族長は、聖王の側近でもあり、唯一お側に支えるのは四季の中でも1季だけで良いとされている得意的な側近ではあるが、それだけ信頼も厚いという事。
近くで聖王の妻である、女王を知る者でもある。
星渡は小さく息を吐いた。
半ば、根負けである。
「分かりました。では、今晩は家族と過ごす最後の夜になるでしょう。明朝、迎えに参ります。アルファリオン様、安易な旅にはならないと思います。厳重にお支度をお願いします」
アルファリオンは頬を染めて喜んだ。
星渡がコクーン二頭と荷車を借りて方舟に戻ると、ユンノに横抱きにされたシルヴァが、ユニコーンに乗せられるところだった。
「ユンノさんと、シルヴァさん?」
「アルトゥアから貰える『弟の情報』が途絶えるから心配ンなってヤケ酒ときた」
「なるほど」
「だぁ!何食ったらこんな乳の重量になるんだか!」
暴言を吐きながらも丁寧にユニコーンにシルヴァを乗せ、魔法でユニコーンに括り付けた。
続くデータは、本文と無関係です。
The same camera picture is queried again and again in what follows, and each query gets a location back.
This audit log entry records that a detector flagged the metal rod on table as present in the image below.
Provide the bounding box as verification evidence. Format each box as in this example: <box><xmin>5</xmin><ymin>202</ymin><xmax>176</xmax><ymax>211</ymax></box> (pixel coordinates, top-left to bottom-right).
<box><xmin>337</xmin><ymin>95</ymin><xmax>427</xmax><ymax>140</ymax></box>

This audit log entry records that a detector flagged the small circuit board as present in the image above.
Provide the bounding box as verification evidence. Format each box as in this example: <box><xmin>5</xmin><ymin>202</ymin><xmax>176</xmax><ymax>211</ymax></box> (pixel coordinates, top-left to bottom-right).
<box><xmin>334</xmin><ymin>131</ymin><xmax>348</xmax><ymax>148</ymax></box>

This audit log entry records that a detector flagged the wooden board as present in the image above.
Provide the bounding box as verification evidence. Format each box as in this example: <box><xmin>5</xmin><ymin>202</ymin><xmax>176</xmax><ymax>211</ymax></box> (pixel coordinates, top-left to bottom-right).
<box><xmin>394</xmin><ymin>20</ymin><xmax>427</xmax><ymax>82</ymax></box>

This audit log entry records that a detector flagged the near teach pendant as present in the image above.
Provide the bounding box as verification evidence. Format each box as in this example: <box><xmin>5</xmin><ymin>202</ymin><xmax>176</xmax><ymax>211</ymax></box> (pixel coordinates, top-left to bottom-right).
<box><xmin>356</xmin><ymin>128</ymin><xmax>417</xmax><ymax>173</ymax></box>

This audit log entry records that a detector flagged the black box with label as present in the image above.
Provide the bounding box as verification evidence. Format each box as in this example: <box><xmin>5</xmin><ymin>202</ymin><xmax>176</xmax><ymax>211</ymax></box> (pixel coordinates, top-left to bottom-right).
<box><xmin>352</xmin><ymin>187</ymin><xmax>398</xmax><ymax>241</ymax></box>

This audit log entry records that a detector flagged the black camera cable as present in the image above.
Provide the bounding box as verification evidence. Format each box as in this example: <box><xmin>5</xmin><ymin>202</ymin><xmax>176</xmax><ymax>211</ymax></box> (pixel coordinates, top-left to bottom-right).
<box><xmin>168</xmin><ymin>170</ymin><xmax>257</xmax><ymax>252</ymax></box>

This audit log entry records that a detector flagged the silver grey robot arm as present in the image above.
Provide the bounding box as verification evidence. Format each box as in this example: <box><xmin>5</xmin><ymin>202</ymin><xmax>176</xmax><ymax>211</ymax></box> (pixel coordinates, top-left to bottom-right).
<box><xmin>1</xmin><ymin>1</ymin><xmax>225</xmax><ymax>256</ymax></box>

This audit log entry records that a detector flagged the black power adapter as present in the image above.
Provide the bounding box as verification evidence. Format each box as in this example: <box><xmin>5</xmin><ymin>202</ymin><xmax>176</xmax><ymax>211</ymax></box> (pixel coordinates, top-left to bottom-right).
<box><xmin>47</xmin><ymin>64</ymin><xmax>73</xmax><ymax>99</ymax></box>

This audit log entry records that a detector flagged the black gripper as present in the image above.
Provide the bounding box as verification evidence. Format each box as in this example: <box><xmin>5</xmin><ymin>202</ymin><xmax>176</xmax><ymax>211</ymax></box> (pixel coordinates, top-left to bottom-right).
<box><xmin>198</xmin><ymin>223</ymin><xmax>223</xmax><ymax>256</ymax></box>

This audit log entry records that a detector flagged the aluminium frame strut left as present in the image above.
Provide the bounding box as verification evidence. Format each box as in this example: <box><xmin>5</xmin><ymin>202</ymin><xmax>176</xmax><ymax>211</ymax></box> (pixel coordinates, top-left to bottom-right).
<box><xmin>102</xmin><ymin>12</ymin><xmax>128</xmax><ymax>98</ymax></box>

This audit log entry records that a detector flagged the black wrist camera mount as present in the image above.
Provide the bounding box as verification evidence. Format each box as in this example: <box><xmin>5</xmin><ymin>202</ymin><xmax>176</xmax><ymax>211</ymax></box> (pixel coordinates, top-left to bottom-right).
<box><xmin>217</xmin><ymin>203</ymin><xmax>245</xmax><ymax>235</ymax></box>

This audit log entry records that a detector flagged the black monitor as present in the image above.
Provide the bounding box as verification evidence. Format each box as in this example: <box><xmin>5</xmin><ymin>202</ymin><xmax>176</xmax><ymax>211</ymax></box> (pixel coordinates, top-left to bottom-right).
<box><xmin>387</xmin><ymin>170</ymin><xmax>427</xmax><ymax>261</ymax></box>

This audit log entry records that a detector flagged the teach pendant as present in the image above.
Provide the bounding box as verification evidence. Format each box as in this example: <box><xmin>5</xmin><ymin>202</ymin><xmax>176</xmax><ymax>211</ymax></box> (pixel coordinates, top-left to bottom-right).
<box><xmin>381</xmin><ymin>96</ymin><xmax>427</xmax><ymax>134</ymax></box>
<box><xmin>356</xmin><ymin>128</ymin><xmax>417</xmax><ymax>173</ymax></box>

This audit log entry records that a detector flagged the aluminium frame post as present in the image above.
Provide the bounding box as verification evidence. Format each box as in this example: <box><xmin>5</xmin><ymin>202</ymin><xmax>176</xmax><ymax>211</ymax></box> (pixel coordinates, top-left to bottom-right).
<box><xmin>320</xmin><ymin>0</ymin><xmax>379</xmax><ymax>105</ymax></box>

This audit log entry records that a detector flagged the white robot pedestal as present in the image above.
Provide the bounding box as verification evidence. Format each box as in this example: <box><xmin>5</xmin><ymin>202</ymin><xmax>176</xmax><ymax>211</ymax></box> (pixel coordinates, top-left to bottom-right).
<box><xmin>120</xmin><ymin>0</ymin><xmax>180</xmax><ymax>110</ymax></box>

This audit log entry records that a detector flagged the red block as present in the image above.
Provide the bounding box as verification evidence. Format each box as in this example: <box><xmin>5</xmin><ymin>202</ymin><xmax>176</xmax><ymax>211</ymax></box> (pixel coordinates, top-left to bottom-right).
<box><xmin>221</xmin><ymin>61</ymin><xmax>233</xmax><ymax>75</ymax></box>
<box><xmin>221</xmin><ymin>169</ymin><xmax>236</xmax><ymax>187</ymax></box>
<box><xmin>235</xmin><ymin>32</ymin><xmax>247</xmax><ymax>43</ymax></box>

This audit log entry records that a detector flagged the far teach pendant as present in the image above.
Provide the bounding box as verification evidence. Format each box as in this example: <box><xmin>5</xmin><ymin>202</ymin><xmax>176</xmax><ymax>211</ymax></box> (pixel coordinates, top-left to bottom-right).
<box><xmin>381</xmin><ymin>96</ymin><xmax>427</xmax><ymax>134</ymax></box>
「こんなでも、『冬の精霊の王女様』なんだから一応落ちなぇようにしないとな!」
そう云って、ユニコーンを見送った。
シルヴァの話はポルークスに聞いていた。弟で皇子のフェアロスは、幼くして精霊王に旅に出されたと。王女は精霊王の冷酷さに嫌気がさし、そのまま城をでて、魔ギルドの受付係になったらしい。
弟の無事を知る為、猛勉強し、最短で試験に受かったとか。
「親父、貸してくれたんだな」
「ああ、娘によろしくと云っていましたよ?」
こちらもこちらで、ユンノはエルフル族の族長の長女で、前妻との間にできた娘なのだとか。
男が生まれなかった幼少期、父の後を継ぐ努力をしたが、エルフル族だけがかかる病で母を亡くし、後妻を取った途端、後継が2人も生まれるという切ない運命を辿っている娘。
「そういえば、アルファリオン君と一緒に旅する事になりましたよ」
「嘘だろ?あんのクソ親父ども!閉村したらシルヴァと毎日飲み明かしてやる!」
ふがぁー!という、聞いたことの無い声を上げながら、ドカドカと方舟に入って入ったユンノは、振り返って云った。
「コクーンはあっちの小屋に!風呂は沸いてるぞ!」
そう云って扉を勢いよく閉じた。
星渡は、「ははは」と力無く笑った。